# rentals in sitges



## mags&woody (Jul 31, 2008)

anybody know of any rental property in or near sitges? or websites ? cica 500-750 euros per month


----------



## SunnySpain (Jul 30, 2008)

mags&woody said:


> anybody know of any rental property in or near sitges? or websites ? cica 500-750 euros per month



For that price, you will be lucky, very lucky - lol

Sitges is very expensive for property, I know of an expat who 350,000 Euros for a 1 bedroom studio apartment of 36 metres and I'm not kiddin you either.

As for rental in Sitges, you will be looking at 800 Euros a month minimum for a decent property, as I have seen many old run down dumps being rental for 700-750 a month. Most of the Spanish who work in Sitges live in Barcelona because its actually cheaper, a lot cheaper too.

Villanova y Geltru however is in your price range and only a short train ride away.

Good luck


----------



## SunnySpain (Jul 30, 2008)

You should also be aware of the "Aval Bancario", which esentially acts as an insurance policy and you will almost certainly have to pay it and can be anything between 3-8 months worth of rental - but you will get it back 1 day of course 

Just thought it was worth mentioning.....

Regards, Dave


----------



## chris(madrid) (Mar 23, 2008)

sunnyspain said:


> but you will get it back 1 day of course


if it's registered properly.


----------



## SunnySpain (Jul 30, 2008)

You do know that Sitges is not in Southern Murcia - right ?

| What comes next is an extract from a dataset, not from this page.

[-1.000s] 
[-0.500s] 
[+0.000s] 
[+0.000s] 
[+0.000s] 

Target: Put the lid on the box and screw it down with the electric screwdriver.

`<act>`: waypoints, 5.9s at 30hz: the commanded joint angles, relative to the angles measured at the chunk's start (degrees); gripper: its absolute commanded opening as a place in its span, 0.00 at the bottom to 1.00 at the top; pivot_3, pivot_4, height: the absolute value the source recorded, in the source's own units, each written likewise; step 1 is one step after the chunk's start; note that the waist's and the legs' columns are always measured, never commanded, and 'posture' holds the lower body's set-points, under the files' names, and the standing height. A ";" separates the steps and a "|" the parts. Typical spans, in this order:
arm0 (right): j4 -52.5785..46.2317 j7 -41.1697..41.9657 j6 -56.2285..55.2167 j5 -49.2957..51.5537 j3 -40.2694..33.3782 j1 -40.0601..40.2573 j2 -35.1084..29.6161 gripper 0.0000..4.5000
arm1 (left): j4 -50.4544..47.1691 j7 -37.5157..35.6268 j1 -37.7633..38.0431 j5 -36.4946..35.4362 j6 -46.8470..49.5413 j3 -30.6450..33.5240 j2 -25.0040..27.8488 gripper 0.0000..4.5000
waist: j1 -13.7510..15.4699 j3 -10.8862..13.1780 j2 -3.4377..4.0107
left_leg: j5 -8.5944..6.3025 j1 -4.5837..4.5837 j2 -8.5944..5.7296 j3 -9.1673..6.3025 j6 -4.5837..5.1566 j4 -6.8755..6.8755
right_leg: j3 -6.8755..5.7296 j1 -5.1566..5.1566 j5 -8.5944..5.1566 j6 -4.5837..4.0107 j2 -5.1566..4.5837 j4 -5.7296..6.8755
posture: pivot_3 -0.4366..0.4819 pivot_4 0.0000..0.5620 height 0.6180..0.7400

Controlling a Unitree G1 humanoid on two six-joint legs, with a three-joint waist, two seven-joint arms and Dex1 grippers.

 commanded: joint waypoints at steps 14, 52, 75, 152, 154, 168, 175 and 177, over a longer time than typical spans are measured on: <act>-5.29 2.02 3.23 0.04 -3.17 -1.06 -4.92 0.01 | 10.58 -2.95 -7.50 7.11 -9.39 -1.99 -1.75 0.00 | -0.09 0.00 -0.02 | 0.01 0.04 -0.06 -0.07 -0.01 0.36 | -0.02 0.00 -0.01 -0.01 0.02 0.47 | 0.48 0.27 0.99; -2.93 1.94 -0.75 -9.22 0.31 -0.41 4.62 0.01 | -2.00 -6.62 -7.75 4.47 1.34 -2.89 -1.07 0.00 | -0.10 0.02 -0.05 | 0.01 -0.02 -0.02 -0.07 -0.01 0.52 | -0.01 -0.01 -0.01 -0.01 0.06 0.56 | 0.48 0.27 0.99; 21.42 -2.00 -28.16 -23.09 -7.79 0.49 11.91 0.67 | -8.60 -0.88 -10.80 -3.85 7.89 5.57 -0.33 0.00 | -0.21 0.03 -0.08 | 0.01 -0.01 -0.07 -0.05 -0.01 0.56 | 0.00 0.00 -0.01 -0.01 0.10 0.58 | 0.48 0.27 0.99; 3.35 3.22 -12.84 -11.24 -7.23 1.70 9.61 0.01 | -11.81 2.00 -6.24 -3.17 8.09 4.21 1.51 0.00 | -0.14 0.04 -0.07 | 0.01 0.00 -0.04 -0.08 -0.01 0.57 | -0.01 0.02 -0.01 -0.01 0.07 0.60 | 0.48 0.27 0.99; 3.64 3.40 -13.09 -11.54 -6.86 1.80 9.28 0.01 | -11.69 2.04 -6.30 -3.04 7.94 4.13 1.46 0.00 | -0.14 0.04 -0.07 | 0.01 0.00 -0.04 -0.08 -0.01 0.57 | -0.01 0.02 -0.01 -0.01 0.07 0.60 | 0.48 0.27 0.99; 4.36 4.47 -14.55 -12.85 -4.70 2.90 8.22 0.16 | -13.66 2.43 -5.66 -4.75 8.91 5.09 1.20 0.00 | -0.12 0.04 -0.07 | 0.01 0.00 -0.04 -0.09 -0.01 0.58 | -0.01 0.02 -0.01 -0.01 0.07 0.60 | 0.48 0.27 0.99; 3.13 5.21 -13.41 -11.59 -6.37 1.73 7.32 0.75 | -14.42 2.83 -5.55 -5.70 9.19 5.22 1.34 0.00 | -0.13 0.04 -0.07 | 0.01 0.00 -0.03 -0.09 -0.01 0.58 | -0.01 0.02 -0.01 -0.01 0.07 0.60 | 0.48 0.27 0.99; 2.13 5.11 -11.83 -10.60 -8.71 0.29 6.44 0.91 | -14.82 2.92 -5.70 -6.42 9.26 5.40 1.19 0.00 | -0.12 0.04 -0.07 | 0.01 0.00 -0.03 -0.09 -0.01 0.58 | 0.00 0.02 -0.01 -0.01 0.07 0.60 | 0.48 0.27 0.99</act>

Seriously however, Sitges is a real gem of a place, beautiful in fact, well we think so, but then again we think the sun only shines in a Tuesday or at least it does it does these parts (normally a Tuesday anyway) - lol


----------



## mags&woody (Jul 31, 2008)

*thanks all*

thanks all for your answers. I did some reseach for sitges and yes found that expensive. Yes I know that it is not south of murcia  but Oh just landed a job in sitges and I am trying to find rental somewhere in that region.. I will try villanova l getru area now.


----------



## SunnySpain (Jul 30, 2008)

mags&woody said:


> thanks all for your answers. I did some reseach for sitges and yes found that expensive. Yes I know that it is not south of murcia  but Oh just landed a job in sitges and I am trying to find rental somewhere in that region.. I will try villanova l getru area now.


Thats excellent news on the job. What kind of work did you manage to locate ?

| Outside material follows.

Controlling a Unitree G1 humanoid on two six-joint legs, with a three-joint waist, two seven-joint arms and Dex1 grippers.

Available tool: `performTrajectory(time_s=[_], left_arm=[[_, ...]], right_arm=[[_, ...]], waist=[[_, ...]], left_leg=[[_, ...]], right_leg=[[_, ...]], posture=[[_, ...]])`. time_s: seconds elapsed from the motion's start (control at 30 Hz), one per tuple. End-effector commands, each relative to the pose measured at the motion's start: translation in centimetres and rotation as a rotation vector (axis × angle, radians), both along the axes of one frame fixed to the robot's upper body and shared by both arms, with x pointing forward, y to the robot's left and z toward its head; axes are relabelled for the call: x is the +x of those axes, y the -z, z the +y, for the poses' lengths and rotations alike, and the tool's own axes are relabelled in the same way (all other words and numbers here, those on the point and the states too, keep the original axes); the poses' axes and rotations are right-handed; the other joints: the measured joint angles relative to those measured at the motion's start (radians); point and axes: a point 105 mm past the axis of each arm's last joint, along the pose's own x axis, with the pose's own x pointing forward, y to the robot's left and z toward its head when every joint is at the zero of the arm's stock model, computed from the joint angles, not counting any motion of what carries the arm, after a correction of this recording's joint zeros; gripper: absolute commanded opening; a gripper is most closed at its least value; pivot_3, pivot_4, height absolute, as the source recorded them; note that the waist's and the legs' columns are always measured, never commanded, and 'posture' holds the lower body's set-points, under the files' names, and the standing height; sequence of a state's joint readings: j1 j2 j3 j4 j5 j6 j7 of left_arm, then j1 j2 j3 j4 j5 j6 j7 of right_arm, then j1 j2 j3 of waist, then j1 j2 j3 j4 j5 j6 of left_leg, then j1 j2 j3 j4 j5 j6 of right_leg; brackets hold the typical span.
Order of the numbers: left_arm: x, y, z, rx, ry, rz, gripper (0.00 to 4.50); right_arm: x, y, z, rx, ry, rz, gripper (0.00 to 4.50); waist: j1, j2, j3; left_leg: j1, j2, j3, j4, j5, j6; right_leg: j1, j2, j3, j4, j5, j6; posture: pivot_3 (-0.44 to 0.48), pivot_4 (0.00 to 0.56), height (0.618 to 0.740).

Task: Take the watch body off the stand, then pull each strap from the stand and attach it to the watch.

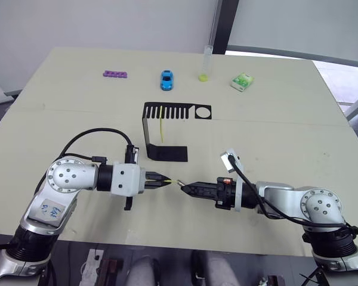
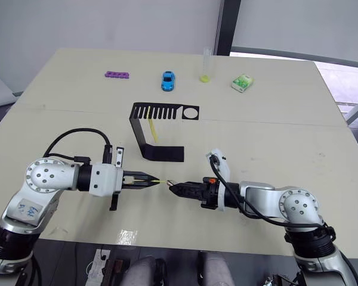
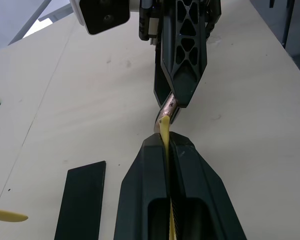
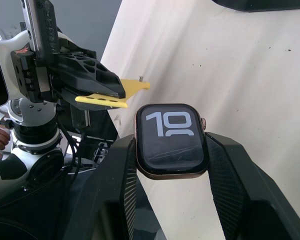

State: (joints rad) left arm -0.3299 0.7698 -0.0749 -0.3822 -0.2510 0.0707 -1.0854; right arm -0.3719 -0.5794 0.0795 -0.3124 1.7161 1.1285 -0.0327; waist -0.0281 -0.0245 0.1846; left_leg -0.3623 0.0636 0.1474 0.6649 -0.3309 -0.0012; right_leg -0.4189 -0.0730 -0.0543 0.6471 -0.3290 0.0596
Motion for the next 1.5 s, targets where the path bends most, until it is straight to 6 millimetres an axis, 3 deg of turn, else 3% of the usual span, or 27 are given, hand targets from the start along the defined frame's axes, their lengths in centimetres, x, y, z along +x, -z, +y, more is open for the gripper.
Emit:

Have you ever been to Sitges ?
We think its really nice & its only 30 minutes or so from Barcelona on the train.
Its very gay orientated (so you don't get a big shock) but it does not matter 1 iota to us, as we both have friends that are gay and they are nice people and thats all that matters. The beaches are excellent and there are some great cafe bars.

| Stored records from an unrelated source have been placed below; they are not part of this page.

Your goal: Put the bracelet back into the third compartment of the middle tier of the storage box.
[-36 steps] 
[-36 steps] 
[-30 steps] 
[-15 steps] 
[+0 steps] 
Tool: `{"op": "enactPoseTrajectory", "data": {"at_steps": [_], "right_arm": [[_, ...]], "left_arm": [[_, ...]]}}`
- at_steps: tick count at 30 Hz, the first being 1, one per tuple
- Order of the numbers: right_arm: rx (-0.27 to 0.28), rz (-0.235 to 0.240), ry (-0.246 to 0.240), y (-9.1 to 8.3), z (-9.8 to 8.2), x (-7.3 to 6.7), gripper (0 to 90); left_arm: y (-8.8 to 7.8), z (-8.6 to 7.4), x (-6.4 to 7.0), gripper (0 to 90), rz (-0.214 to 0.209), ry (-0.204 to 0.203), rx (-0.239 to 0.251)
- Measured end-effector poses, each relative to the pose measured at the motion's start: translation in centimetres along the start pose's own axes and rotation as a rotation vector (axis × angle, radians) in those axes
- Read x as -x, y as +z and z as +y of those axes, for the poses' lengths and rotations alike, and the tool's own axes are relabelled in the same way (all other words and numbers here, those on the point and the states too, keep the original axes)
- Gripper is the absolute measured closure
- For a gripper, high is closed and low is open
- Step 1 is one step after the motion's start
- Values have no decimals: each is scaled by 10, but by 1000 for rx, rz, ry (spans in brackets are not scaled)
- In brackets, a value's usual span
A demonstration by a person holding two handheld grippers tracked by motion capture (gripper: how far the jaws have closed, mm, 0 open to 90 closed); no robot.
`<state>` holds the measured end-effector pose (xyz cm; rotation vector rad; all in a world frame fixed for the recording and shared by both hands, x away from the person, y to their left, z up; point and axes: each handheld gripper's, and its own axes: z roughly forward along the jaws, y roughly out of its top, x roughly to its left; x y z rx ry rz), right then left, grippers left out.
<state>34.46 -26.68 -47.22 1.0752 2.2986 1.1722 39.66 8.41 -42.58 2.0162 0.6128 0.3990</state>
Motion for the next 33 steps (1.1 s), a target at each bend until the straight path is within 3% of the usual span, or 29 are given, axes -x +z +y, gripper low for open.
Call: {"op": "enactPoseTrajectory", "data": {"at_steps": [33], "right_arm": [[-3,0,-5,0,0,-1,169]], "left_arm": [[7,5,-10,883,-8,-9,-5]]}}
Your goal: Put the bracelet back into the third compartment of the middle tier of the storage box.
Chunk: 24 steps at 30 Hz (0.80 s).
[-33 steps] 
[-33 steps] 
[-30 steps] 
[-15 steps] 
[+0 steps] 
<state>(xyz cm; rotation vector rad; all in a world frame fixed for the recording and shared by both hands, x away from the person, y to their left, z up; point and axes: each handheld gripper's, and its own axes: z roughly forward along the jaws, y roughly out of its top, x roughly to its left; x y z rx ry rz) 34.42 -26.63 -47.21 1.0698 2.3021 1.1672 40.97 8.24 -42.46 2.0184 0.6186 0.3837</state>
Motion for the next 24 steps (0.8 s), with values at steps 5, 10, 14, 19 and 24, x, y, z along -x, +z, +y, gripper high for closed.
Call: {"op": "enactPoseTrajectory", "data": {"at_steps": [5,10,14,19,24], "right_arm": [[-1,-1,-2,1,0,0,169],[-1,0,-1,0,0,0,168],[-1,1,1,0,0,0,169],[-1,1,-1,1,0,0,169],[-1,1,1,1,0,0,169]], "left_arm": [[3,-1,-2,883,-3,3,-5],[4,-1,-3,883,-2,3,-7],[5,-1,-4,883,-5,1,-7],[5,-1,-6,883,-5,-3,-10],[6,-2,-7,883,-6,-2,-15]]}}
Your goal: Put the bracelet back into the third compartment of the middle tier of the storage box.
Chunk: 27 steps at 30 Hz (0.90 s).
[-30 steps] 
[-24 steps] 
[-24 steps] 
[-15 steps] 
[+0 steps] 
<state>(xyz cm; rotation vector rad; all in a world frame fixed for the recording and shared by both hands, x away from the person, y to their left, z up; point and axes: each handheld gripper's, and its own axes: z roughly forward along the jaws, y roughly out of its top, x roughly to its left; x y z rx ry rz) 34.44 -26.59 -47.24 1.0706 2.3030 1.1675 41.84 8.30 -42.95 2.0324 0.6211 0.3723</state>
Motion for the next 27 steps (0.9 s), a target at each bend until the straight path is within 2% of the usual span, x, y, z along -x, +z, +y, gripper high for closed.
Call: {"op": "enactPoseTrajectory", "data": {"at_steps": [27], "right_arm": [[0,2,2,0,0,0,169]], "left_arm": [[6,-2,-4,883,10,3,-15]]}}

Seriously, if you manage to live near Sitges with your job, then I think you will be very pleased with your move. We have friends (a heterosexual couple with kids) that go to Sitges every year for their main holiday and I don't blame them 1 bit.

Villanova y Geltru is much cheaper and the places between Tarragona and Sitges are generally cheaper on the whole, but going the way its more expensive again

Please keep us informed of your situation

Regards, Dave


----------



## mags&woody (Jul 31, 2008)

SunnySpain said:


> Thats excellent news on the job. What kind of work did you manage to locate ?
> 
> Have you ever been to Sitges ?
> We think its really nice & its only 30 minutes or so from Barcelona on the train.
> ...


Hi 
my OH managed to get a teaching job in Sitges. Originally we were going to southern murcia because we thought that there would be more international/brit schools in that area. We were prepared to wait till the next recruitment time (Jan I think) because we were too late for this sept. this job suddenly happened so its all go now he has to go next week (help!) and then I will follow when all here is finished. exciting isn't it school is helping with accomodation for a week or so so i am trying to find estate agents from tarragona to sitges. time flys ok lol


----------



## SunnySpain (Jul 30, 2008)

mags&woody said:


> Hi
> my OH managed to get a teaching job in Sitges. Originally we were going to southern murcia because we thought that there would be more international/brit schools in that area. We were prepared to wait till the next recruitment time (Jan I think) because we were too late for this sept. this job suddenly happened so its all go now he has to go next week (help!) and then I will follow when all here is finished. exciting isn't it school is helping with accomodation for a week or so so i am trying to find estate agents from tarragona to sitges. time flys ok lol


Hi again,

Sitges is very cosmopolitan, its a wonderful little town on the coast.
Some lovely cafe bars and not that expensive either considering its Sitges, as I said before the only problem with Sitges is that property is crazily expensive.

Send me a private message I will try and help with accomodation.

Regards, Dave


----------



## Pee Jay (Apr 15, 2009)

*Sitges*

Sitges is a great place to live, but very expensive. (SNIP) happy to assist anyone moving to the area, you'll need it. Cheers Paul


----------